The World Health Organization’s (WHO) top scientist has warned that there is “no evidence at all” to support claims that healthy children and adolescents need booster shots to protect against COVID-19.
Speaking during a media briefing on Tuesday, the WHO’s chief scientist Soumya Swaminathan said the goal needs to be protecting specific vulnerable populations.
“The aim is to protect the most vulnerable, to protect those at highest risk of severe disease and dying,” the WHO’s chief scientist Soumya Swaminathan said.
“Those are our elderly populations, the immunocompromised, people with underlying conditions, but also health care workers because if a lot of health care workers get infected as we see now, they can be out sick and we don’t want them getting severely ill.”
“There’s no evidence right now that healthy children or healthy adolescents need boosters,” she added. “No evidence at all.”
The executive director for the WHO’s health emergencies program, Dr. Michael Ryan, said they have not determined how many doses of the vaccine they will say people need or how often people will need to get shots.

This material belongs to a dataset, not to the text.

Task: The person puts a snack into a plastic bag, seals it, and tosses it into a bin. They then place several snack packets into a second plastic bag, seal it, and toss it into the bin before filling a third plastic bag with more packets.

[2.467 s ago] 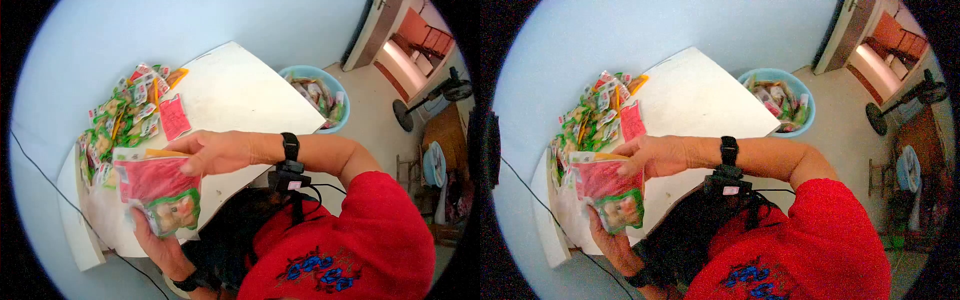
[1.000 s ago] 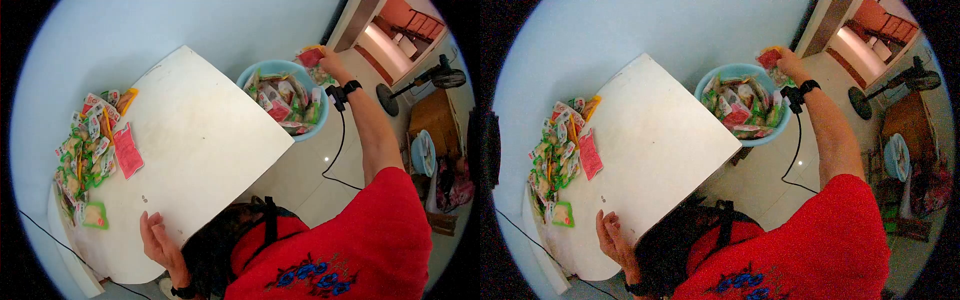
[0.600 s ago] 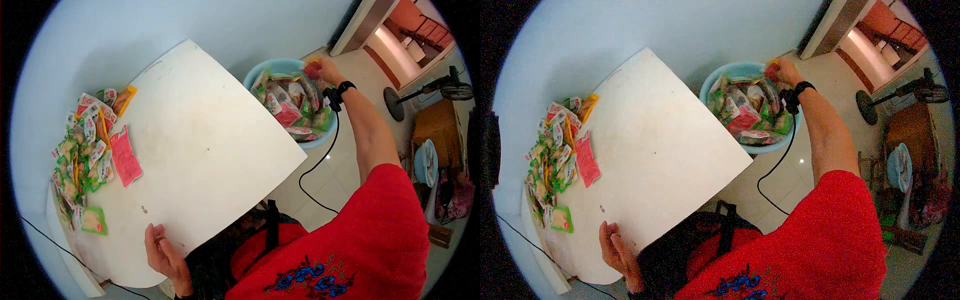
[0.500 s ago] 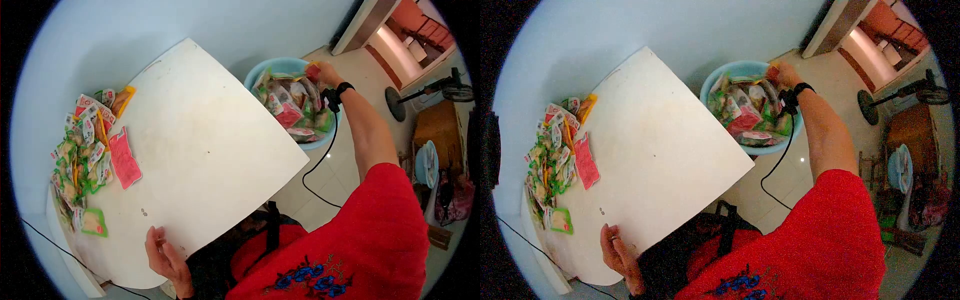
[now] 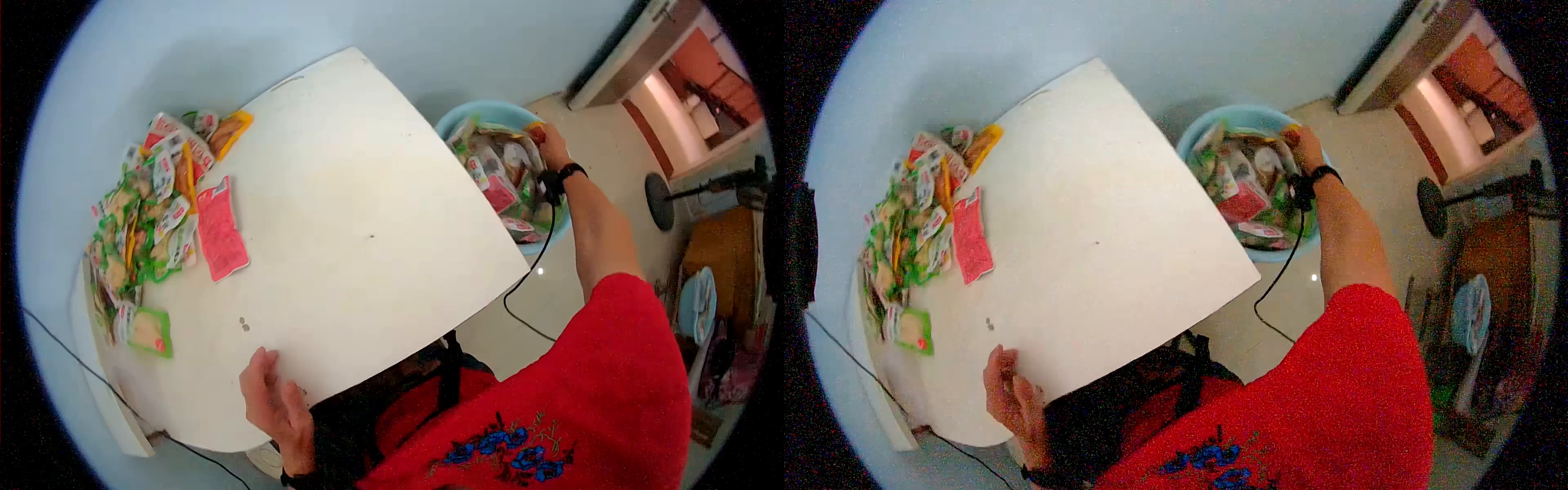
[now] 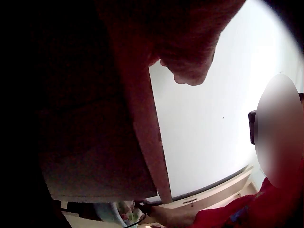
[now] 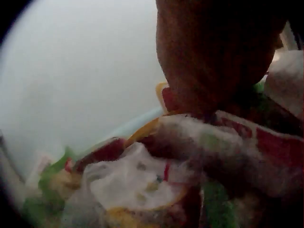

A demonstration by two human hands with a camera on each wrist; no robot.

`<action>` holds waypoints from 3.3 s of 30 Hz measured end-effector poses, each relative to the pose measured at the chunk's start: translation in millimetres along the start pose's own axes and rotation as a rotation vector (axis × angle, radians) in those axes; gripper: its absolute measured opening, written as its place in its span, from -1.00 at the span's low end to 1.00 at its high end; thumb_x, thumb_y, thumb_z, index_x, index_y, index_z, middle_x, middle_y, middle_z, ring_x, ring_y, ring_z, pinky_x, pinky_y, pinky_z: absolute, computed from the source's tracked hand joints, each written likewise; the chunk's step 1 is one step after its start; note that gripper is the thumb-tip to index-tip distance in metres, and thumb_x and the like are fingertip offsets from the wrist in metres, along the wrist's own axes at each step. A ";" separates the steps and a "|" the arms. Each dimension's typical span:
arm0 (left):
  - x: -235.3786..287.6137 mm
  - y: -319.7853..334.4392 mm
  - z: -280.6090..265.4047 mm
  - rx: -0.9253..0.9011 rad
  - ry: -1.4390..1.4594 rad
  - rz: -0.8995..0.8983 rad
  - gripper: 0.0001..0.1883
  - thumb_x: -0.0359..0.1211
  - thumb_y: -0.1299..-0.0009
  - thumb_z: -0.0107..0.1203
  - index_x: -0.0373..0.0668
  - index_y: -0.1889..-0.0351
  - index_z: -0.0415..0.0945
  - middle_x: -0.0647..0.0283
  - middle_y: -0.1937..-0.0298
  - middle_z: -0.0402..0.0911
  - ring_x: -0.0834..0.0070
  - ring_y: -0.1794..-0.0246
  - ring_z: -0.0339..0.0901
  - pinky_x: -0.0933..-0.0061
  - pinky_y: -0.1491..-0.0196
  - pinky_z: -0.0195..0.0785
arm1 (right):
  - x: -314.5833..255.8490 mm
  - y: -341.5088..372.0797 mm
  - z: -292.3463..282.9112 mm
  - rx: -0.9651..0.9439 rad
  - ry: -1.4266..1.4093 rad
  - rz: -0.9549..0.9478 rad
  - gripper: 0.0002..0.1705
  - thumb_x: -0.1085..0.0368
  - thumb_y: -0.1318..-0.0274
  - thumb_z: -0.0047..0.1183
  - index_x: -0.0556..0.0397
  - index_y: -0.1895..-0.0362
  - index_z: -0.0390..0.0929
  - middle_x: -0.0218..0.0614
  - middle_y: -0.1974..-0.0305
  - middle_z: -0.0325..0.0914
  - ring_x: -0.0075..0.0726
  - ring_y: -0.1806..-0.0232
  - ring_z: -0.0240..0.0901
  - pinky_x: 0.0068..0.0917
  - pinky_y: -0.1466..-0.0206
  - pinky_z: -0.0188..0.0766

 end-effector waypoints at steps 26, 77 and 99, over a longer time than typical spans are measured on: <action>-79.3 -3.0 -147.5 0.372 -0.086 -0.093 -0.77 -0.42 -0.41 0.10 -0.33 0.04 0.56 0.06 0.13 0.66 0.39 0.23 0.61 0.42 0.13 0.49 | -562.3 301.6 -62.8 -1.397 -0.753 -0.481 -0.52 0.18 -0.31 0.01 0.25 -0.17 0.37 -0.11 -0.03 0.52 -0.22 0.15 0.62 -0.39 0.22 0.64; -103.4 10.8 -190.1 0.745 1.170 -0.625 -0.74 -0.48 -0.45 0.00 -0.41 -0.05 0.41 0.13 0.12 0.60 0.34 0.12 0.59 0.56 0.09 0.52 | -609.3 221.5 73.2 -1.113 -1.716 -0.007 -0.70 0.29 -0.33 -0.15 0.27 0.02 0.44 -0.04 0.08 0.60 -0.11 0.06 0.58 -0.21 -0.02 0.56; -125.5 -48.1 -203.9 0.468 -0.603 -0.178 -0.50 -0.44 -0.29 0.12 -0.23 -0.22 0.37 -0.07 -0.28 0.38 -0.02 -0.31 0.30 0.05 -0.36 0.10 | -604.5 197.5 53.0 -1.067 -1.769 0.042 -0.76 0.34 -0.28 -0.09 0.23 0.04 0.44 -0.07 0.09 0.59 -0.18 0.08 0.58 -0.24 0.00 0.58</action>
Point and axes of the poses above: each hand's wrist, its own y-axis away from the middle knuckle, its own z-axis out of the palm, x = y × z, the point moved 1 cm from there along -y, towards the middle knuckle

“I think people do have a certain fear out there that this booster thing is going to be like every two or three months and everyone’s going to have to go and get a booster,” Ryan said.
“And I don’t think we have the answer to that yet.”

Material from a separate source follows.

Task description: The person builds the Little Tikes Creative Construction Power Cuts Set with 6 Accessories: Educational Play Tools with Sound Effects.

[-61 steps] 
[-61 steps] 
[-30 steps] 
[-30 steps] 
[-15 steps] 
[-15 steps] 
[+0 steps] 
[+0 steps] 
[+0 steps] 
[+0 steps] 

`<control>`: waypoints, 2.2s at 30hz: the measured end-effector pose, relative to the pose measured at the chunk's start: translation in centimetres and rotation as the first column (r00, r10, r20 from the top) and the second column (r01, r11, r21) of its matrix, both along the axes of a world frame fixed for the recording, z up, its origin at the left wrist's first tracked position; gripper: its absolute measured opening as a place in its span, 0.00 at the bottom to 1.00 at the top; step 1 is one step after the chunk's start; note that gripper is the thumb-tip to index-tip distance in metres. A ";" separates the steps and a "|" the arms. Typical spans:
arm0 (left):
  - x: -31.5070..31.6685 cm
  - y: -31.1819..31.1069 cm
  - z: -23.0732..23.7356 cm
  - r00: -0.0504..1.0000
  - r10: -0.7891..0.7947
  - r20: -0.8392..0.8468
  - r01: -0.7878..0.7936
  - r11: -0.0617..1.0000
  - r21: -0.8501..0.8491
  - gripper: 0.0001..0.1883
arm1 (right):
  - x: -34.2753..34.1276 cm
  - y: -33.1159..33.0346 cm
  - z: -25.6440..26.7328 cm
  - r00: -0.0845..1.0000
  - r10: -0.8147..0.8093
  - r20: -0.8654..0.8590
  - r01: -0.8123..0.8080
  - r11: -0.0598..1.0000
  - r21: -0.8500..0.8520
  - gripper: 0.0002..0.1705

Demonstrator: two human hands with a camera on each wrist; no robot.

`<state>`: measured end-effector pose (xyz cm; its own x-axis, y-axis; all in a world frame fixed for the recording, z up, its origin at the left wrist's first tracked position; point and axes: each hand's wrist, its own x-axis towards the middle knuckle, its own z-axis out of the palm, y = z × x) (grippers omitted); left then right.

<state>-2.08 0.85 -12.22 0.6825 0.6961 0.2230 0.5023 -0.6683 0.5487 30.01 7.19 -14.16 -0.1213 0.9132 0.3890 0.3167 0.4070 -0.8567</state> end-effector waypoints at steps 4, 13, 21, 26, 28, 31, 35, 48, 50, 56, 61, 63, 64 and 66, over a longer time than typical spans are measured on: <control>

He said scientists may eventually redefine how many doses are required in the primary series of Covid shots.
Swaminathan’s and Ryan’s comments come roughly two weeks after the U.S. Centers for Disease Control and Prevention approved booster shots for adolescents aged 12 to 17 amid the current surge in coronavirus cases due to the highly contagious omicron variant.
As Slay News recently reported, the WHO has also warned against the use of vaccine mandates and repeated “booster” shots to tackle COVID-19.
In a statement, the United Nations (UN) health body warns that a vaccination strategy based on repeated doses of the original vaccines is unlikely to be appropriate or sustainable.
Recognizing the inability of the shots to stop the spread, the WHO urged governments around the world to end vaccine mandates.
The agency said that future Covid vaccines must “be more effective in protection against infection thus lowering community transmission.”